Description of the task |
Please restate the material below word for word, from the first line through the one that contains "For your reference, a", inclusive.
----
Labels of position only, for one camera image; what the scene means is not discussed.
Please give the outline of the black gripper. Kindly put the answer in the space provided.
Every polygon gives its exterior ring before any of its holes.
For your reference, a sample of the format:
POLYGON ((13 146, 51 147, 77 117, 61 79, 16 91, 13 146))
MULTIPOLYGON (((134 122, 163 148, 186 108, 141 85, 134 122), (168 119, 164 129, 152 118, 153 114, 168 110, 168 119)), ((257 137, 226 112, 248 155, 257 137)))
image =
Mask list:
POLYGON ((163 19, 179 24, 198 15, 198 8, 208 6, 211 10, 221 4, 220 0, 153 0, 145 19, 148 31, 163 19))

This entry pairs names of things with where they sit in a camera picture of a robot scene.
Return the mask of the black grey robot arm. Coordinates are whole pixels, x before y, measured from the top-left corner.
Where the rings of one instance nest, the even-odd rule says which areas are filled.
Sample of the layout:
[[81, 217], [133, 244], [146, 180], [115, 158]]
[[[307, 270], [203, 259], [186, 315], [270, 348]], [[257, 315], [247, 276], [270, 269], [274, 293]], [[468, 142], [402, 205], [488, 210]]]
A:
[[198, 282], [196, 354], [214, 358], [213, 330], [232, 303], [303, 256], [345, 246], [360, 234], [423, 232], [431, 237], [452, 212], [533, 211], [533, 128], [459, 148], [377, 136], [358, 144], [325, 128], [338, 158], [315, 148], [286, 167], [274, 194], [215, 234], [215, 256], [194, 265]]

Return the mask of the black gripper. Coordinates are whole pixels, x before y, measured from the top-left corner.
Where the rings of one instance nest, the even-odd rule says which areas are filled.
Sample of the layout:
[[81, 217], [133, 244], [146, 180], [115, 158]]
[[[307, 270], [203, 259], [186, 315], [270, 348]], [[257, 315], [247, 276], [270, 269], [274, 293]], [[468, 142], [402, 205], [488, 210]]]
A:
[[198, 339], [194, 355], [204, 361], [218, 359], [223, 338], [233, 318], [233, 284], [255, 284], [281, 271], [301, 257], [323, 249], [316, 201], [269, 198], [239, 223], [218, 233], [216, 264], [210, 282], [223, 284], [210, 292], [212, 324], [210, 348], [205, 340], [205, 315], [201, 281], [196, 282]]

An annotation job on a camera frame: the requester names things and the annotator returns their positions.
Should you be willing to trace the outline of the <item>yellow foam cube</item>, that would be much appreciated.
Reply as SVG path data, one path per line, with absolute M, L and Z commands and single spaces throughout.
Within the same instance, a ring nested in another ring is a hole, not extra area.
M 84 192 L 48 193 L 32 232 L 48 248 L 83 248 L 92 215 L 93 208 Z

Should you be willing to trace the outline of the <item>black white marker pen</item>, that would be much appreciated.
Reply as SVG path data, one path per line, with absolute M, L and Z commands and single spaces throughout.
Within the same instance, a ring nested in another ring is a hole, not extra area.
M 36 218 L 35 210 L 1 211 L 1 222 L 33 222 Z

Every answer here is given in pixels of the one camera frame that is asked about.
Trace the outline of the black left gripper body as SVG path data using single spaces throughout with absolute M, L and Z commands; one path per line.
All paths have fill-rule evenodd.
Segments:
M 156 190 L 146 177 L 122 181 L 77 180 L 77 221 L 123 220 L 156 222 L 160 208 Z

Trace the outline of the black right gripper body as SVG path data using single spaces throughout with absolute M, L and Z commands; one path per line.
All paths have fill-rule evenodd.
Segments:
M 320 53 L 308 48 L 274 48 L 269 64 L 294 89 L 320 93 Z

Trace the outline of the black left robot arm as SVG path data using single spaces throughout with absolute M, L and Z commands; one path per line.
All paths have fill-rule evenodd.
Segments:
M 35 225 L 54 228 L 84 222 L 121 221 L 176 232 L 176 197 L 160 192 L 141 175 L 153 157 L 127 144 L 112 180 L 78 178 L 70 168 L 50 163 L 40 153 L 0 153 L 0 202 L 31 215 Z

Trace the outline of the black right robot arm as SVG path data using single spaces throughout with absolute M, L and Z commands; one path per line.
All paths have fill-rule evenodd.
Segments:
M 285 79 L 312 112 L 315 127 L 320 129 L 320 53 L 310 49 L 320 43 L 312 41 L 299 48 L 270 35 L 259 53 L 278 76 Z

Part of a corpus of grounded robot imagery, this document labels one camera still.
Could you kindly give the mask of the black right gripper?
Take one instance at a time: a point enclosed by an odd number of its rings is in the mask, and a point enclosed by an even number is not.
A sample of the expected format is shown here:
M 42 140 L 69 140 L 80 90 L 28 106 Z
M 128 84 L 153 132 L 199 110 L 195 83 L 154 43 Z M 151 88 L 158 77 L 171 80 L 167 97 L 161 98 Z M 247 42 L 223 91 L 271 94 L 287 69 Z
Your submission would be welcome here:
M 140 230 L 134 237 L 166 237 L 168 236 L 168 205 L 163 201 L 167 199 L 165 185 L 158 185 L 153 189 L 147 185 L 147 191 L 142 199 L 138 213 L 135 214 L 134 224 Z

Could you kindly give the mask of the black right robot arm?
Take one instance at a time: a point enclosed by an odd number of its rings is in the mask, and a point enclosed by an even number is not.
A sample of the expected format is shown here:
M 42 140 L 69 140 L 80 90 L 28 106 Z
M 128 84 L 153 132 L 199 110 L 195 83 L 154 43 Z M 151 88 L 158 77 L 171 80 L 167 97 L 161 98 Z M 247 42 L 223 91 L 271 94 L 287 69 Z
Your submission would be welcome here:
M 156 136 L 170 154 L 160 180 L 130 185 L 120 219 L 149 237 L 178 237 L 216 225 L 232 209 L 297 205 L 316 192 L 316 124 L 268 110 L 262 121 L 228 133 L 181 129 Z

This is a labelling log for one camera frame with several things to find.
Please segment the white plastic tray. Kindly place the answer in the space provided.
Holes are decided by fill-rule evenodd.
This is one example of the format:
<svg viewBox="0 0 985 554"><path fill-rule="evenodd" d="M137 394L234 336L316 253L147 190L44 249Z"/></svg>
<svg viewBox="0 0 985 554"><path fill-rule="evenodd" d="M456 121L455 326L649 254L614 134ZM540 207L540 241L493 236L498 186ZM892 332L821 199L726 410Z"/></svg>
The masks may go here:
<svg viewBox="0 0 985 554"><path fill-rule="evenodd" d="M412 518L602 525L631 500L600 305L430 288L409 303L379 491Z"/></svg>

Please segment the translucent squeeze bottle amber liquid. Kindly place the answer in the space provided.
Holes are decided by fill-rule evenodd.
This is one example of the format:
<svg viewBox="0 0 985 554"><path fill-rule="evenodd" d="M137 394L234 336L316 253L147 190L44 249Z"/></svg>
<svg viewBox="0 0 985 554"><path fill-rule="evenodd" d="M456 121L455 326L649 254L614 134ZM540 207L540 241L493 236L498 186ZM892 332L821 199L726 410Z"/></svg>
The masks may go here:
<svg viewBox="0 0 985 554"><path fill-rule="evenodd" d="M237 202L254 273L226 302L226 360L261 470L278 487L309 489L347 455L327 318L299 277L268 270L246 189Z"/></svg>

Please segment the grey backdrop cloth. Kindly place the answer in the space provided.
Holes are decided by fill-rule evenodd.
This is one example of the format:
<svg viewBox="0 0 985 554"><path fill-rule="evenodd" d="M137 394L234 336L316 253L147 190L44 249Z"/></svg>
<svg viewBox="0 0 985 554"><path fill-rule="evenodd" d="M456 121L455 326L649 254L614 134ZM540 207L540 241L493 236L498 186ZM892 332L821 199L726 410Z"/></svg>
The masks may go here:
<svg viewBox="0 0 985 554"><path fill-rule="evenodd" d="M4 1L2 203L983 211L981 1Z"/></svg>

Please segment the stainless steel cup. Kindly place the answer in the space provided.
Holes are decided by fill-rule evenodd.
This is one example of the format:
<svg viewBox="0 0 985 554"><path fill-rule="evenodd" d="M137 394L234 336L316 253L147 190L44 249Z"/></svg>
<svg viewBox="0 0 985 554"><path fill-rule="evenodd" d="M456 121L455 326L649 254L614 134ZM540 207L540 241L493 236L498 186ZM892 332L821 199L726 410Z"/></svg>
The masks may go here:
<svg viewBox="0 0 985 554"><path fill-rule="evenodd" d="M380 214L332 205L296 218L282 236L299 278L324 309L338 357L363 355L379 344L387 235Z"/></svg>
----
Solution to the exercise |
Labels of position only, for one camera image; what the scene means is not discussed.
Please give the outline of the black gripper. Kindly put the answer in the space provided.
Every polygon gives its exterior ring before any of its holes.
For your reference, a sample of the format:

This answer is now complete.